Report each line of the entries below that includes "camera".
----------------------------------------
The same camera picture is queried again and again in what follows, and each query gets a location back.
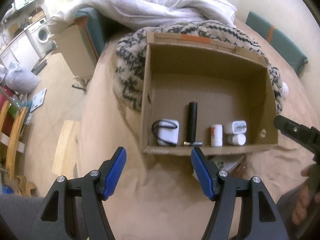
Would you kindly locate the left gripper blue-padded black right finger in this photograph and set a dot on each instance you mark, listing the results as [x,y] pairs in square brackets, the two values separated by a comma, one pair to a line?
[259,216]

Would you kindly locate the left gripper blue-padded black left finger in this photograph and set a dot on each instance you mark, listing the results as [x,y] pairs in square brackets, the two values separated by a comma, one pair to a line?
[56,218]

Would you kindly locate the white charger plug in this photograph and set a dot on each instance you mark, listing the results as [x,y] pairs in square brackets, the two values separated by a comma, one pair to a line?
[235,127]

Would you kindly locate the small battery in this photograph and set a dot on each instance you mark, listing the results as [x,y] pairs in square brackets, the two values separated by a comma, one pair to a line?
[195,144]

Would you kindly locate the white tube red label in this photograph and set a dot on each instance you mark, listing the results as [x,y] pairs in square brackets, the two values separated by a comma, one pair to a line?
[216,134]

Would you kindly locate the black cylinder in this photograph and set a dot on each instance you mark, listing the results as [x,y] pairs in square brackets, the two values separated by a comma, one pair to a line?
[192,122]

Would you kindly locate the person's right hand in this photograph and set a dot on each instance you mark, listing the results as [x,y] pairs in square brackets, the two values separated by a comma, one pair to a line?
[299,213]

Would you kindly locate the light wooden board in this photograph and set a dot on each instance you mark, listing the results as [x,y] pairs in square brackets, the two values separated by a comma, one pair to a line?
[67,150]

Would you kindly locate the small white bottle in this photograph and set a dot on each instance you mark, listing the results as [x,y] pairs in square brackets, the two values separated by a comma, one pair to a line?
[236,139]

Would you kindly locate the teal cushion with orange stripe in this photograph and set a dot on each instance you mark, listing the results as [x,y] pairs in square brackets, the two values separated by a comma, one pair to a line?
[279,41]

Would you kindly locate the white earbuds case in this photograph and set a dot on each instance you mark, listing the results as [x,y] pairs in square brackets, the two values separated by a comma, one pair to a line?
[168,132]

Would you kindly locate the wooden chair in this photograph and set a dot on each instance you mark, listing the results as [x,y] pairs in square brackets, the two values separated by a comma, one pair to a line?
[13,139]

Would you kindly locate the bathroom scale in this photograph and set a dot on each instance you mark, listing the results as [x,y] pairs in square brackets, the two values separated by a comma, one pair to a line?
[38,100]

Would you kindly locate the open cardboard box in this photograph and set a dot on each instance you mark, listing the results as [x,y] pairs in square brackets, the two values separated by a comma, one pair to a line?
[227,82]

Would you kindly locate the grey plastic bag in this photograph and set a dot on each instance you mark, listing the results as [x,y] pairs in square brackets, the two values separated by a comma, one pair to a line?
[21,79]

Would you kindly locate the black white knitted blanket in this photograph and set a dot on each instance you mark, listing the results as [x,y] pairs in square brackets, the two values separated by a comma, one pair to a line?
[131,53]

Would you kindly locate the white washing machine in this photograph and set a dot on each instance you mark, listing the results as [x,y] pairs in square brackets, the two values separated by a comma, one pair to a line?
[39,36]

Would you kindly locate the teal sofa armrest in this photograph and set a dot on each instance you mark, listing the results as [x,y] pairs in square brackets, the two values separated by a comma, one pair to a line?
[93,22]

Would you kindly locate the white duvet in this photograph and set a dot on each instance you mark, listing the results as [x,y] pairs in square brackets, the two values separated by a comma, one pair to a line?
[137,14]

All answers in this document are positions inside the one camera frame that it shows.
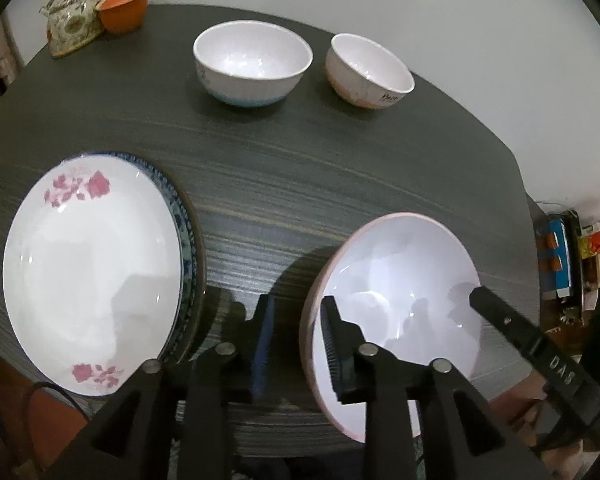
----------------------------------------
* _Result of this task_
The same camera picture is queried again and again in what follows, and each query gets a location back.
All answers in this document are positions inside the one camera frame that it shows.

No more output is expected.